= Yaish Ibn Yahya =

Yaish Ibn Yahya (born c. 1120 or 1130, died 1196). Son of Hiyya al-Daudi and the father of Yahia Ben Rabbi.

Resident of Lisbon, Portugal; scholar, politician, vast land holdings; advisor to king Afonso I of Portugal.

Yaish ibn Yahya, was a military leader for an Andalusian Muslim leader in Morocco, then for king Afonso I of Portugal, who made him Lord of Unhos Freitas Aldeia dos Negros: Yachya ibn Yachya.

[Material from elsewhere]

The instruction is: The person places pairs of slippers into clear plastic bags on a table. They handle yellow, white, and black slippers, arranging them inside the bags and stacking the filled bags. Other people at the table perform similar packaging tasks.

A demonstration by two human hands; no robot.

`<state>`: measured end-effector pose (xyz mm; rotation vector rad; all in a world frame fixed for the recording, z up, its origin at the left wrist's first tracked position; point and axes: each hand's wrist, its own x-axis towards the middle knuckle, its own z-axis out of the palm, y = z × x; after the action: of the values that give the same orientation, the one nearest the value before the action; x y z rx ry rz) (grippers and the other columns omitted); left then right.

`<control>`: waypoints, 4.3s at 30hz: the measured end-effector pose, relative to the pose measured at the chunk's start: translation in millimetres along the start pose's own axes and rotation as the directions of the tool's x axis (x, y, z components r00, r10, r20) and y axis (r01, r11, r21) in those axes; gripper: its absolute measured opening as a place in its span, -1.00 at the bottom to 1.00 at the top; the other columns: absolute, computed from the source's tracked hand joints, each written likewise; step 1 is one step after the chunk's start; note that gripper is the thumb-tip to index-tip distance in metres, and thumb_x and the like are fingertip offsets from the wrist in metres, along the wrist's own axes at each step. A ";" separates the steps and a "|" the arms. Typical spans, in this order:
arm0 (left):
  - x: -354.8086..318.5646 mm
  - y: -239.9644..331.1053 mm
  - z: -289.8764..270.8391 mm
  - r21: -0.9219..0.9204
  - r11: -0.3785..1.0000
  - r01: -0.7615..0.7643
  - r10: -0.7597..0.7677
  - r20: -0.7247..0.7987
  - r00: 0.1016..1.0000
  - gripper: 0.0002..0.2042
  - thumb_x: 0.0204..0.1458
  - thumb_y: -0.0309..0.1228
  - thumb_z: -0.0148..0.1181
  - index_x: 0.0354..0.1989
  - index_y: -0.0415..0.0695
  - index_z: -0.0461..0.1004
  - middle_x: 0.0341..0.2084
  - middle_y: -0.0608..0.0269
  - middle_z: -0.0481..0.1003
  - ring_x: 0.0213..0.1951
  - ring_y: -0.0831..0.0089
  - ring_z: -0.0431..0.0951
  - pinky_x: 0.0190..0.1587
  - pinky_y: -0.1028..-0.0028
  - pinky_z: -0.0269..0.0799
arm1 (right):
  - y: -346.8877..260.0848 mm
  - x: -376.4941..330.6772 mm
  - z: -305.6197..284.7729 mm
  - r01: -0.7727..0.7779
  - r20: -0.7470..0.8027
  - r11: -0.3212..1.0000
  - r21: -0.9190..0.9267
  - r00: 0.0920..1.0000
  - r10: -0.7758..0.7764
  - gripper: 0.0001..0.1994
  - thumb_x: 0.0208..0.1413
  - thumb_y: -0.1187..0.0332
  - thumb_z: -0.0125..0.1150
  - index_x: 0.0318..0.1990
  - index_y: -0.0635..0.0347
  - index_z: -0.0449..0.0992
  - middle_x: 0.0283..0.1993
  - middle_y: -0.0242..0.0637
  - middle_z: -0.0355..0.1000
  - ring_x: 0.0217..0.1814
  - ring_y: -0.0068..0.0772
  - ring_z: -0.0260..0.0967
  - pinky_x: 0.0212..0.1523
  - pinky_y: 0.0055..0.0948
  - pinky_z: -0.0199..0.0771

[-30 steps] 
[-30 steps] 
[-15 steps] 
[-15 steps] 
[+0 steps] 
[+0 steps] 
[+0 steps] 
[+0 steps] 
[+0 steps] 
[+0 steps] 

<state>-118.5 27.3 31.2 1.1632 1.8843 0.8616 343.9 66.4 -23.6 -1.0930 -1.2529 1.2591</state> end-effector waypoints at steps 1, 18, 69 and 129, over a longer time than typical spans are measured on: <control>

Before 1147, there were several settlements between Leiria and Lisbon. Where Yaish lived, in Lisbon, was a large nucleus of Jews, with synagogues and infrastructure to support Jewish life. Dom Afonso I appointed Yaish, who was Jewish, as steward and knight-mor (of the Order of Saint James of the Sword), was rewarded for services rendered in the fight against the Muslims, and granted the Village of Blacks. (A dos Negros); this donation refers to the taking of Óbidos (near Aldeia dos Negros) in 1148. After claiming his land, Yaish Flourished and died in 1196. In honor of his reward, Yaish and his descendants bore the additional cognomen, "Negro". In the Register of Population of the Kingdom, made by King João III of Portugal, in 1527, the Village of Blacks had about 90 inhabitants.

The Synagogue of Óbidos is located in the old Jewish Quarter and dates to the 7th-century C.E where a Jewish community was re-established after the Visigoths seized the village in the 5th century. Óbidos was taken in 1148, by the Jewish vizier, Yaish ibn Yahya; in return for its liberation, King Afonso Henriques I rewarded Yaish ibn Yahya with a nearby town and anointed him "Lord of Unhos, Frielas and Aldeia dos Negros".